Adolescent Sex is the debut album by the English band Japan, released in April 1978 by record label Hansa. To avoid controversy over the title, the album was renamed simply as Japan in some countries.

Content 

According to AllMusic, Adolescent Sex "snarls with leftover punk intent, a few glam rock riffs, and a wealth of electronics that not only reach back to the band's youth, but also predate much of what would explode out of the next wave of British underground."

Release 

Though not a commercial success in their native UK, the album was better received abroad, particularly in Japan itself, where it peaked at No. 20, and in the Netherlands where the single "Adolescent Sex" reached number 27 in the Dutch Top 40 in 1979.

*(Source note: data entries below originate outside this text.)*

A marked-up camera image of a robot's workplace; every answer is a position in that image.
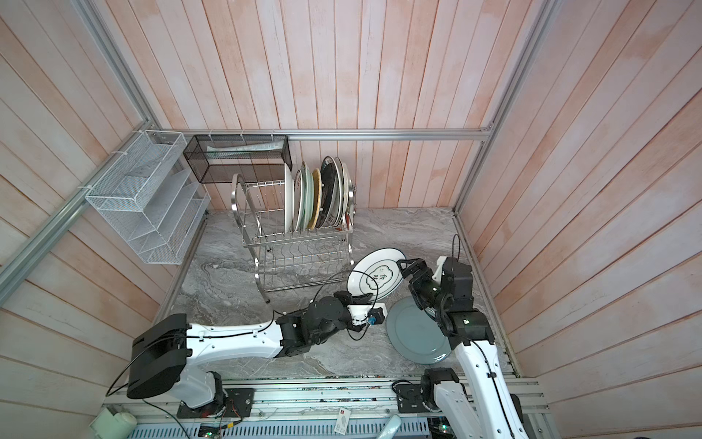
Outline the grey green large plate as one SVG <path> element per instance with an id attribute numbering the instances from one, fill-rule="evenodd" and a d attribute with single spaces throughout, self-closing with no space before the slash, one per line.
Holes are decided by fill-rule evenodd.
<path id="1" fill-rule="evenodd" d="M 391 307 L 385 324 L 392 347 L 407 360 L 433 365 L 452 352 L 448 338 L 411 297 Z"/>

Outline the silver metal dish rack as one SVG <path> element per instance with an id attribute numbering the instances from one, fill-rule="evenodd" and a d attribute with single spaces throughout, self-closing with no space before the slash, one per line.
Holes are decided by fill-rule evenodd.
<path id="1" fill-rule="evenodd" d="M 352 232 L 324 227 L 287 232 L 284 209 L 266 208 L 265 195 L 284 194 L 284 182 L 231 181 L 230 208 L 253 261 L 253 276 L 263 300 L 281 292 L 344 283 L 354 261 Z"/>

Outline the dark blue glazed plate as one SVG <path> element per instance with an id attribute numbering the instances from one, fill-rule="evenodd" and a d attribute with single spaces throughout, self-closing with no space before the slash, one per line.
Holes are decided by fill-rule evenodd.
<path id="1" fill-rule="evenodd" d="M 336 162 L 332 157 L 325 157 L 321 169 L 320 210 L 316 227 L 321 228 L 327 221 L 336 186 Z"/>

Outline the green rim white plate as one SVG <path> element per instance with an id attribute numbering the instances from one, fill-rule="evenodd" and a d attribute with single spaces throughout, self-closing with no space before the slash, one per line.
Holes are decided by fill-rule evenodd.
<path id="1" fill-rule="evenodd" d="M 339 157 L 333 158 L 336 170 L 336 186 L 335 195 L 333 197 L 332 207 L 327 216 L 327 224 L 338 227 L 342 222 L 343 205 L 344 205 L 344 172 L 342 161 Z"/>

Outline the yellow woven bamboo tray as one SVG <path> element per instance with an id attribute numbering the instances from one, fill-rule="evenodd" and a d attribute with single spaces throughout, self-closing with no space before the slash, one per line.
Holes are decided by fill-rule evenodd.
<path id="1" fill-rule="evenodd" d="M 310 221 L 308 223 L 308 230 L 314 230 L 317 228 L 317 223 L 320 216 L 320 211 L 322 208 L 322 178 L 321 171 L 316 168 L 312 172 L 313 184 L 311 188 L 311 193 L 313 195 L 313 206 L 311 208 Z"/>

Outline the cream floral plate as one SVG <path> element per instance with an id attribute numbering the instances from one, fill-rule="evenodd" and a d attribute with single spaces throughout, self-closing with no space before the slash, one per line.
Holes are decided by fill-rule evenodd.
<path id="1" fill-rule="evenodd" d="M 346 201 L 345 201 L 345 221 L 347 228 L 350 228 L 351 225 L 351 201 L 352 201 L 352 183 L 351 183 L 351 177 L 350 173 L 348 171 L 347 164 L 345 162 L 342 163 L 342 169 L 344 173 L 344 179 L 345 179 L 345 196 L 346 196 Z"/>

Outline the light green flower plate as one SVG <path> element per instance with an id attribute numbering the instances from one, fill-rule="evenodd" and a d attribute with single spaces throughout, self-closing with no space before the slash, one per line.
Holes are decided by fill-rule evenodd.
<path id="1" fill-rule="evenodd" d="M 302 171 L 305 179 L 305 194 L 303 194 L 303 219 L 300 223 L 300 229 L 308 230 L 314 208 L 314 181 L 312 171 L 306 164 L 303 164 Z"/>

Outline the orange sunburst plate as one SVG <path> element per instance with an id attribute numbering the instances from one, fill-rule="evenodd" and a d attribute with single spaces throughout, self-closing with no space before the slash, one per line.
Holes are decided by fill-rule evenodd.
<path id="1" fill-rule="evenodd" d="M 300 230 L 303 217 L 303 171 L 298 169 L 294 178 L 294 217 L 292 218 L 292 230 Z"/>
<path id="2" fill-rule="evenodd" d="M 294 219 L 294 179 L 289 166 L 283 166 L 284 172 L 284 232 L 293 230 Z"/>

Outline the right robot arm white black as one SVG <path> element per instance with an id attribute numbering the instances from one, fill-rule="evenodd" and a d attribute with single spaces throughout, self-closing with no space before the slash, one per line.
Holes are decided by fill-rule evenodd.
<path id="1" fill-rule="evenodd" d="M 400 260 L 398 267 L 418 308 L 433 310 L 433 321 L 468 381 L 466 390 L 452 369 L 427 369 L 424 403 L 447 418 L 457 438 L 526 438 L 521 406 L 499 364 L 495 335 L 486 315 L 473 305 L 473 268 L 455 257 L 442 257 L 436 270 L 422 259 Z"/>

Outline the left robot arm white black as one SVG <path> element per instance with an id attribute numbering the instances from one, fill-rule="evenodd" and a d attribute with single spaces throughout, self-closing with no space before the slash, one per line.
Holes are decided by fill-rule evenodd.
<path id="1" fill-rule="evenodd" d="M 118 376 L 126 383 L 114 382 L 107 393 L 126 390 L 131 400 L 169 394 L 189 409 L 217 412 L 225 401 L 222 379 L 206 365 L 238 358 L 300 356 L 339 332 L 363 332 L 380 325 L 386 316 L 385 305 L 374 294 L 352 296 L 347 291 L 254 325 L 205 326 L 188 322 L 184 314 L 173 314 L 135 338 L 132 358 Z"/>

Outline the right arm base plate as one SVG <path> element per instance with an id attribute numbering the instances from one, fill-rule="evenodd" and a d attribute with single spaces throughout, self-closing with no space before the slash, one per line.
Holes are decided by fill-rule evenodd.
<path id="1" fill-rule="evenodd" d="M 390 388 L 397 398 L 400 413 L 432 413 L 439 408 L 433 402 L 429 384 L 413 383 L 409 380 L 396 380 Z"/>

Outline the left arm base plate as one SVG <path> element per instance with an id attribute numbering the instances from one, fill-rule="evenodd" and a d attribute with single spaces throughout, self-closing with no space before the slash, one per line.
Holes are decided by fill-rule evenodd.
<path id="1" fill-rule="evenodd" d="M 225 388 L 224 418 L 246 419 L 252 414 L 255 390 L 253 388 Z"/>

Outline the black mesh wall basket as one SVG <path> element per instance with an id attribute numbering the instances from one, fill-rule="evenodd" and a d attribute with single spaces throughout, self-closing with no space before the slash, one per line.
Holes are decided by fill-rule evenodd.
<path id="1" fill-rule="evenodd" d="M 246 183 L 283 180 L 294 170 L 284 135 L 194 135 L 184 158 L 203 184 L 230 183 L 239 175 Z"/>

The Japanese release contained several mistranslations of song titles. "Transmission" became "Invitation to Fascination", "Suburban Love" became "Carousel of Love", and "Television" became "Temptation Screen".

The album was remastered and re-released as a digipak CD in April 2004, with four videos as bonus material.

Reception and aftermath 

Trouser Press wrote that the album "introduces Japan in all its guitar-rock misery, playing such Bowie-influenced tripe as 'Wish You Were Black' with less style than a sense of urgency". AllMusic retrospectively gave the album a 4.5 out of 5 grade, writing: "A more exciting album than just about anything else they'd ever record, Japan were young, hungry, and more than a little rough around the edges."

Within a couple of years of its release, the band publicly denounced the album.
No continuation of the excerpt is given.